═════ DATASET EXTRACT

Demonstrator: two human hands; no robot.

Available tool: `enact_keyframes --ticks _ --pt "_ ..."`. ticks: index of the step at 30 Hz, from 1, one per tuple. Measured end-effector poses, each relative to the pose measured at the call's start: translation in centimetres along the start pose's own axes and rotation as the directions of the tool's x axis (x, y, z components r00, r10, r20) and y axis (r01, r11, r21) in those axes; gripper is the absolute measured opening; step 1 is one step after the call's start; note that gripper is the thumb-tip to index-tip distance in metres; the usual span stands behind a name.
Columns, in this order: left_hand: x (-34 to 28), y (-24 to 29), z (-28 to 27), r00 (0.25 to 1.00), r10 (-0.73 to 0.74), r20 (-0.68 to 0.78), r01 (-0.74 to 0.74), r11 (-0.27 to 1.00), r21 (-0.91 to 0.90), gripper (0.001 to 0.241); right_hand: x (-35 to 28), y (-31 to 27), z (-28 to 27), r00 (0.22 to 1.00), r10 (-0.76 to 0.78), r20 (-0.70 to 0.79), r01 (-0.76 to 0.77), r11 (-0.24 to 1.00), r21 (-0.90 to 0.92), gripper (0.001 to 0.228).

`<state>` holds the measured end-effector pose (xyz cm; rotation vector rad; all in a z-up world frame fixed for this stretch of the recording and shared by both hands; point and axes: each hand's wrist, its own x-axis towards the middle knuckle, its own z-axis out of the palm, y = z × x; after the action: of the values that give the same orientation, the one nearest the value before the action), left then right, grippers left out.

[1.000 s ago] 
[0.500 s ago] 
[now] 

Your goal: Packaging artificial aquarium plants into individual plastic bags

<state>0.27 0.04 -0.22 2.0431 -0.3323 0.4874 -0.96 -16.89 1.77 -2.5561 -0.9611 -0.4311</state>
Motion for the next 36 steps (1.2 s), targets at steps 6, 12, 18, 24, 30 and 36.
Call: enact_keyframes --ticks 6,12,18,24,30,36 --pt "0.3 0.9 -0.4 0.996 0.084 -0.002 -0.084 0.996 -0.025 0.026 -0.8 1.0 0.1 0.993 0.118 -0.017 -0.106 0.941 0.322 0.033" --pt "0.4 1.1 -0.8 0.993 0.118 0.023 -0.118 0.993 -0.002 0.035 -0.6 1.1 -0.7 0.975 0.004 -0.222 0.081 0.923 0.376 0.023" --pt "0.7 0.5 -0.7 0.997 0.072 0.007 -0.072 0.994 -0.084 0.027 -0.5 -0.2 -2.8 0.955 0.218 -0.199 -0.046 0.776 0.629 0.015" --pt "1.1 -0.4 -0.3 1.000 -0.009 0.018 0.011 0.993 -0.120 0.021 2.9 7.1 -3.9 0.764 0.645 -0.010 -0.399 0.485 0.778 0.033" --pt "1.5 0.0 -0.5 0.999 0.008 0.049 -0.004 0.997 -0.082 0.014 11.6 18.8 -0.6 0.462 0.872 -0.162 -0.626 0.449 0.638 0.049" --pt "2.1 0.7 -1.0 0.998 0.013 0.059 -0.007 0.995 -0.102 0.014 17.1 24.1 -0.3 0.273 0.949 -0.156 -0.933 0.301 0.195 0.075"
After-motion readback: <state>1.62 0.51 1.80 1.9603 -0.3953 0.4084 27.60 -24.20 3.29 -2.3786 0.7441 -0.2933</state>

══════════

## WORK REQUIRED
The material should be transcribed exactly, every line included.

## TASK RESULT
Demonstrator: two human hands; no robot.

Available tool: `enact_keyframes --ticks _ --pt "_ ..."`. ticks: index of the step at 30 Hz, from 1, one per tuple. Measured end-effector poses, each relative to the pose measured at the call's start: translation in centimetres along the start pose's own axes and rotation as the directions of the tool's x axis (x, y, z components r00, r10, r20) and y axis (r01, r11, r21) in those axes; gripper is the absolute measured opening; step 1 is one step after the call's start; note that gripper is the thumb-tip to index-tip distance in metres; the usual span stands behind a name.
Columns, in this order: left_hand: x (-34 to 28), y (-24 to 29), z (-28 to 27), r00 (0.25 to 1.00), r10 (-0.73 to 0.74), r20 (-0.68 to 0.78), r01 (-0.74 to 0.74), r11 (-0.27 to 1.00), r21 (-0.91 to 0.90), gripper (0.001 to 0.241); right_hand: x (-35 to 28), y (-31 to 27), z (-28 to 27), r00 (0.22 to 1.00), r10 (-0.76 to 0.78), r20 (-0.70 to 0.79), r01 (-0.76 to 0.77), r11 (-0.24 to 1.00), r21 (-0.90 to 0.92), gripper (0.001 to 0.228).

`<state>` holds the measured end-effector pose (xyz cm; rotation vector rad; all in a z-up world frame fixed for this stretch of the recording and shared by both hands; point and axes: each hand's wrist, its own x-axis towards the middle knuckle, its own z-axis out of the palm, y = z × x; after the action: of the values that give the same orientation, the one nearest the value before the action), left then right, grippers left out.

[1.000 s ago] 
[0.500 s ago] 
[now] 

Your goal: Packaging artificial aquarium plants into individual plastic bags

<state>0.27 0.04 -0.22 2.0431 -0.3323 0.4874 -0.96 -16.89 1.77 -2.5561 -0.9611 -0.4311</state>
Motion for the next 36 steps (1.2 s), targets at steps 6, 12, 18, 24, 30 and 36.
Call: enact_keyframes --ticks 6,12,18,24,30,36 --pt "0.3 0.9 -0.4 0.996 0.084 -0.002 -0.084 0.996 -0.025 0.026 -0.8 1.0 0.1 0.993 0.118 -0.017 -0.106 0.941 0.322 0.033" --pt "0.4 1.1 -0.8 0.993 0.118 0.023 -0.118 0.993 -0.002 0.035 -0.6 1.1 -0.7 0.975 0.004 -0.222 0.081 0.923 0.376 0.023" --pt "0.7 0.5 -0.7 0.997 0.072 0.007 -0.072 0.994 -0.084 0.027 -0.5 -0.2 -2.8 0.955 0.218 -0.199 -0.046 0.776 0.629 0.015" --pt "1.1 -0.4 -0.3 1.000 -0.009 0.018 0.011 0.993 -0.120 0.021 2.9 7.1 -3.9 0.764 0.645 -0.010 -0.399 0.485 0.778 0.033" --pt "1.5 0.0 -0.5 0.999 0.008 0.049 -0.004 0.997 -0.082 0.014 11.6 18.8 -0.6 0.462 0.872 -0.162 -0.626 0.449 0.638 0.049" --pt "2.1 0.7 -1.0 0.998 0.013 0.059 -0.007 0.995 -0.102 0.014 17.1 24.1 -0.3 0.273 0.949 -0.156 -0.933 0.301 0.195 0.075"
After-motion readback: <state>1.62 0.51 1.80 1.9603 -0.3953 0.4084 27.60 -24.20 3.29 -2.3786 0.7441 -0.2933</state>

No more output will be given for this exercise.